Employees aren’t eager to go back full time. In an anonymous survey, the Los Angeles Times Guild found that only 1.4 percent of respondents want to work in the office five days a week. The most popular alternative was coming in two days per week (31 percent); almost as many people (28.2 percent) said they’d prefer not to be there at all. “I do all the work that I need to do, but if I do it in six hours then I don’t feel like I need to just be like, sitting there,” De León told me. “Whereas, when you’re in the office, there’s more of that performative aspect of work where you kind of have to look busy even if there’s nothing to be busy with.” 

The biggest factor in not wanting to return to the office full time: commuting. A respondent to the LA Times survey remarked that “my therapist and I determined that my commute was a major contributor to my anxiety issues”; another described the trek as “soul-crushing.” Someone said it didn’t make sense to spend fifteen hours per week commuting when “there are no good stories to be found at my desk.” Matt Pearce, a technology reporter at the LA Times and president of the guild, called the survey “a damning indictment of what commutes do to workers; how much it hurts their physical and mental wellbeing; how much it impedes their family life; and in fact, how much it impacts their productivity.”
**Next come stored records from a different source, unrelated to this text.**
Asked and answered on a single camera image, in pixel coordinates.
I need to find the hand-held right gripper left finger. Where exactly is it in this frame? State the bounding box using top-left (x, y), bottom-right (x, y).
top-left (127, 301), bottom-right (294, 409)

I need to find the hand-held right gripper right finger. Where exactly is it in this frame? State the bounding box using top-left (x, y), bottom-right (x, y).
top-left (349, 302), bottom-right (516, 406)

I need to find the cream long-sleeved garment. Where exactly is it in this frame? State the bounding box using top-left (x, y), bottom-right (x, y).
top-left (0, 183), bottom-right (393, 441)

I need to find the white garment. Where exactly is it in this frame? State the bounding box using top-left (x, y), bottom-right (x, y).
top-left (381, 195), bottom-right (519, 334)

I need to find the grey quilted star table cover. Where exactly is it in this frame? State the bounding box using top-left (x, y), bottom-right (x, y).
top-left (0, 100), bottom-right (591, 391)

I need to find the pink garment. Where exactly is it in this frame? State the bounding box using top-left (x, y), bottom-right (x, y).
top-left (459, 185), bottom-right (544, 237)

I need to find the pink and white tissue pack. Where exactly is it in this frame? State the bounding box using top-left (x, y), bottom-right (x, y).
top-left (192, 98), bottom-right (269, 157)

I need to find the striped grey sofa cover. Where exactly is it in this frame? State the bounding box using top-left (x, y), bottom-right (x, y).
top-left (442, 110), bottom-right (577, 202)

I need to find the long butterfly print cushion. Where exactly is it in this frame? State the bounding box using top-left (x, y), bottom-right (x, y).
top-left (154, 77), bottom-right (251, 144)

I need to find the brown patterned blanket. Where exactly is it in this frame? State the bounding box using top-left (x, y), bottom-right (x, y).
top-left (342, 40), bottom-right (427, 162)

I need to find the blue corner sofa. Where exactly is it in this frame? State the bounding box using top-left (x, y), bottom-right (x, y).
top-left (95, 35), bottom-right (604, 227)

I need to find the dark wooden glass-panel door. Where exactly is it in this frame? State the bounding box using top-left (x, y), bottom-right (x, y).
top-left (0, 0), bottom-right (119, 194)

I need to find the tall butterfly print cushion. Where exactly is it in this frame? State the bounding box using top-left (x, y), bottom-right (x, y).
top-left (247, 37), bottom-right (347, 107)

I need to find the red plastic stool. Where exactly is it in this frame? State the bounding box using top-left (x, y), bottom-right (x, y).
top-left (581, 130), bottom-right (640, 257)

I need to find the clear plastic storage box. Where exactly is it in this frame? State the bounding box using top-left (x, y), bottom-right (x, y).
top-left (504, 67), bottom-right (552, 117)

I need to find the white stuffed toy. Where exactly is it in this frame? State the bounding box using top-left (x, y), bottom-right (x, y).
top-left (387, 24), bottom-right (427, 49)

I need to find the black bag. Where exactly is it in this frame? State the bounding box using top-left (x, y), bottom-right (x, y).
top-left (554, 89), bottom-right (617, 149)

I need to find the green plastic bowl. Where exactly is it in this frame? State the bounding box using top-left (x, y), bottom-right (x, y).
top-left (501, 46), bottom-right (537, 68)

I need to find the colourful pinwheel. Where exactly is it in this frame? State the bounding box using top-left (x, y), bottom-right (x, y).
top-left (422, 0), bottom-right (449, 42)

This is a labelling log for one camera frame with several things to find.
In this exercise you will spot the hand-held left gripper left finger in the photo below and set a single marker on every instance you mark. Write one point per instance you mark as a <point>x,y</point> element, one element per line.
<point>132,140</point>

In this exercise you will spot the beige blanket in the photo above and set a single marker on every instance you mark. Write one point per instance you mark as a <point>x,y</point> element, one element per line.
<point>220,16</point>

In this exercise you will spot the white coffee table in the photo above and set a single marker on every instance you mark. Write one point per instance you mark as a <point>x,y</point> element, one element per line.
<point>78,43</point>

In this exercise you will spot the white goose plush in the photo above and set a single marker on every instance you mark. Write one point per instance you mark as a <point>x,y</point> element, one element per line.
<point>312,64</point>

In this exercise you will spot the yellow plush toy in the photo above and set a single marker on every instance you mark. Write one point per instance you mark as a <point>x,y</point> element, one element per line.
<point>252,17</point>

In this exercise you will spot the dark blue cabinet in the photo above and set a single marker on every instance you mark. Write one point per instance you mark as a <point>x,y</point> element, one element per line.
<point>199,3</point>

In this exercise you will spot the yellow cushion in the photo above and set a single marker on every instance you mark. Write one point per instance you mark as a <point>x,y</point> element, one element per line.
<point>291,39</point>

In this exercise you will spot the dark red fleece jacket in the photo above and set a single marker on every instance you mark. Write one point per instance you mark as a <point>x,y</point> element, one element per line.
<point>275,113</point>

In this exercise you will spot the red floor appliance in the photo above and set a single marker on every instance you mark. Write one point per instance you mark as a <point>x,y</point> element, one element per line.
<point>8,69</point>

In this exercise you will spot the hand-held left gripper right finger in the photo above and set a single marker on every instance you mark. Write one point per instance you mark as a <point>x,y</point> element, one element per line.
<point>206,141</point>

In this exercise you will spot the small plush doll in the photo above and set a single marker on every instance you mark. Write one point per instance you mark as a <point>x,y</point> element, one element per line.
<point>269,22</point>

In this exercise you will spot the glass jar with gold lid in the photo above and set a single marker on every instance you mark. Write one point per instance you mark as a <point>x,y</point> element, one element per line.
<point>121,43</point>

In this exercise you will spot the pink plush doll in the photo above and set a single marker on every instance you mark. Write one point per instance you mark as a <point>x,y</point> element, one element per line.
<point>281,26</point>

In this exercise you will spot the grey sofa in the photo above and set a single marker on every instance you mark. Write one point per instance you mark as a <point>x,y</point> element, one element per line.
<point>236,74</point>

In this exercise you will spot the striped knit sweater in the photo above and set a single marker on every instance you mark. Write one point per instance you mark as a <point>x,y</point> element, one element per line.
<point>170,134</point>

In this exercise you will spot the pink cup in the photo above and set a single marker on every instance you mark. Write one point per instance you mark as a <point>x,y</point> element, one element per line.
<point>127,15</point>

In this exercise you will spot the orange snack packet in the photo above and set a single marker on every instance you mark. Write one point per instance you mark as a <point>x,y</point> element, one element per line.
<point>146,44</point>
For parents—like Karen Brooks Harper, a health and human services reporter at the Texas Tribune—the extra time at home has enabled her to take her six-year-old son to karate practice twice a week. “It’s been nice being able to work around him,” she said. Fahima Haque, the national audience editor at the New York Times, told me that she’d always been the person on the train with several tote bags, a yoga mat, and a change of clothes. Now she can spend that time elsewhere. “I’m someone who derives a lot of mental clarity from cooking meals and having a tidy home,” she said. “My work is better because I have more time to actually do the work.” Besides, offices are full of distractions. “The days that I’m really busy, I typically would leave my desk and go hide out where no one can find me—but here at home, I’m able to focus better,” Natalie Meade, a fact-checker at The New Yorker, said. 

During a relentless year of traumatic news, working remotely has also provided journalists with a sense of relief from the grind. “If there’s any place I want to be burned out it’s at my house,” Meade said. Haque agreed: “I feel like being at home means you can step away and say I need twenty minutes just to not look at this. Whereas at work, you’re still at work.”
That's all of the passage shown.